• What you should do
In the data below, reproduce everything exactly except the images.

** Opening Source material block **

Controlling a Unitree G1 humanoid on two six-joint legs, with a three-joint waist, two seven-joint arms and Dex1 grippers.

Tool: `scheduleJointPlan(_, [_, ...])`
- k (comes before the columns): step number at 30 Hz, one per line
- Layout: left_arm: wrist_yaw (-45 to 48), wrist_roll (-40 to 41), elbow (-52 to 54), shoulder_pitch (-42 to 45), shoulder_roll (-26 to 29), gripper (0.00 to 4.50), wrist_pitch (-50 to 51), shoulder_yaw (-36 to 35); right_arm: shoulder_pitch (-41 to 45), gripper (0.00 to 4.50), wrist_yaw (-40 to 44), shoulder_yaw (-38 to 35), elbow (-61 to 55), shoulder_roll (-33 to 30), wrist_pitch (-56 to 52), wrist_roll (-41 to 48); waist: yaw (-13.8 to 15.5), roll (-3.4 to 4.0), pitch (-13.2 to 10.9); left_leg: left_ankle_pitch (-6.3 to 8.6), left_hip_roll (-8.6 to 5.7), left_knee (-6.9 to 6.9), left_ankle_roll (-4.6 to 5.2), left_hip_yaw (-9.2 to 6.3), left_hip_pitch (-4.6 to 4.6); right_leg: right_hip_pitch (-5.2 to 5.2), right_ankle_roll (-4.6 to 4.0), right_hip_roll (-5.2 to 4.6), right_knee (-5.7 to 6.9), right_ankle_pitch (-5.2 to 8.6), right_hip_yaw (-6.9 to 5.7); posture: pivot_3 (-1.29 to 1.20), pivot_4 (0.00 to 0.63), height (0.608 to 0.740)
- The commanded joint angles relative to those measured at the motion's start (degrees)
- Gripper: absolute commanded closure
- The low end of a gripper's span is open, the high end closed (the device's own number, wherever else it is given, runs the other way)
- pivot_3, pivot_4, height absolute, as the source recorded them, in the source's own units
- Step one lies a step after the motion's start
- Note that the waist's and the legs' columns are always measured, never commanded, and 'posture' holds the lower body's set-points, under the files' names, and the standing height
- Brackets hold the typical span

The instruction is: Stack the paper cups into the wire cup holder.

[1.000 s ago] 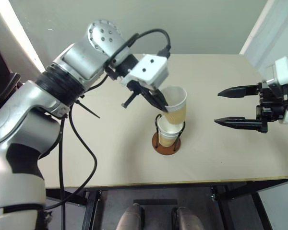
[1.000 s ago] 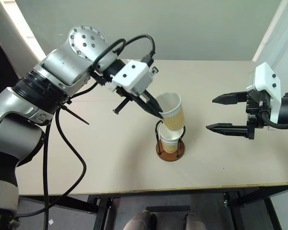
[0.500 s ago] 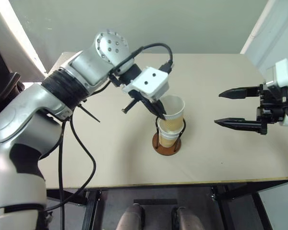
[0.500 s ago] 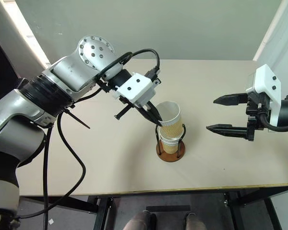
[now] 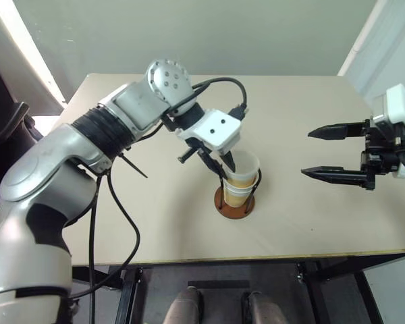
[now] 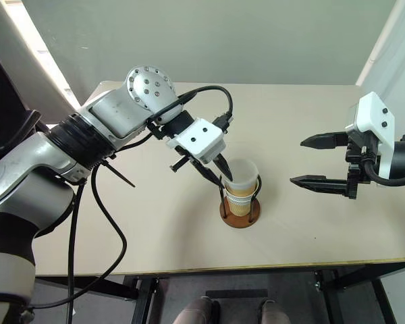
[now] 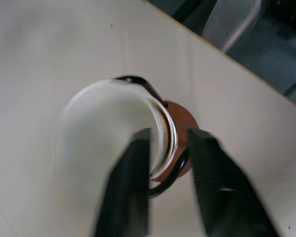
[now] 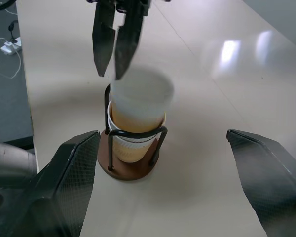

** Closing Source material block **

• Problem solution
Controlling a Unitree G1 humanoid on two six-joint legs, with a three-joint waist, two seven-joint arms and Dex1 grippers.

Tool: `scheduleJointPlan(_, [_, ...])`
- k (comes before the columns): step number at 30 Hz, one per line
- Layout: left_arm: wrist_yaw (-45 to 48), wrist_roll (-40 to 41), elbow (-52 to 54), shoulder_pitch (-42 to 45), shoulder_roll (-26 to 29), gripper (0.00 to 4.50), wrist_pitch (-50 to 51), shoulder_yaw (-36 to 35); right_arm: shoulder_pitch (-41 to 45), gripper (0.00 to 4.50), wrist_yaw (-40 to 44), shoulder_yaw (-38 to 35), elbow (-61 to 55), shoulder_roll (-33 to 30), wrist_pitch (-56 to 52), wrist_roll (-41 to 48); waist: yaw (-13.8 to 15.5), roll (-3.4 to 4.0), pitch (-13.2 to 10.9); left_leg: left_ankle_pitch (-6.3 to 8.6), left_hip_roll (-8.6 to 5.7), left_knee (-6.9 to 6.9), left_ankle_roll (-4.6 to 5.2), left_hip_yaw (-9.2 to 6.3), left_hip_pitch (-4.6 to 4.6); right_leg: right_hip_pitch (-5.2 to 5.2), right_ankle_roll (-4.6 to 4.0), right_hip_roll (-5.2 to 4.6), right_knee (-5.7 to 6.9), right_ankle_pitch (-5.2 to 8.6), right_hip_yaw (-6.9 to 5.7); posture: pivot_3 (-1.29 to 1.20), pivot_4 (0.00 to 0.63), height (0.608 to 0.740)
- The commanded joint angles relative to those measured at the motion's start (degrees)
- Gripper: absolute commanded closure
- The low end of a gripper's span is open, the high end closed (the device's own number, wherever else it is given, runs the other way)
- pivot_3, pivot_4, height absolute, as the source recorded them, in the source's own units
- Step one lies a step after the motion's start
- Note that the waist's and the legs' columns are always measured, never commanded, and 'posture' holds the lower body's set-points, under the files' names, and the standing height
- Brackets hold the typical span

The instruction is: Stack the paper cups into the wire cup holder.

[1.000 s ago] 
[1.000 s ago] 
[0.500 s ago] 
[0.500 s ago] 
[now] 
[now] 
[now] 
[now] 

That completes the answer to the exercise.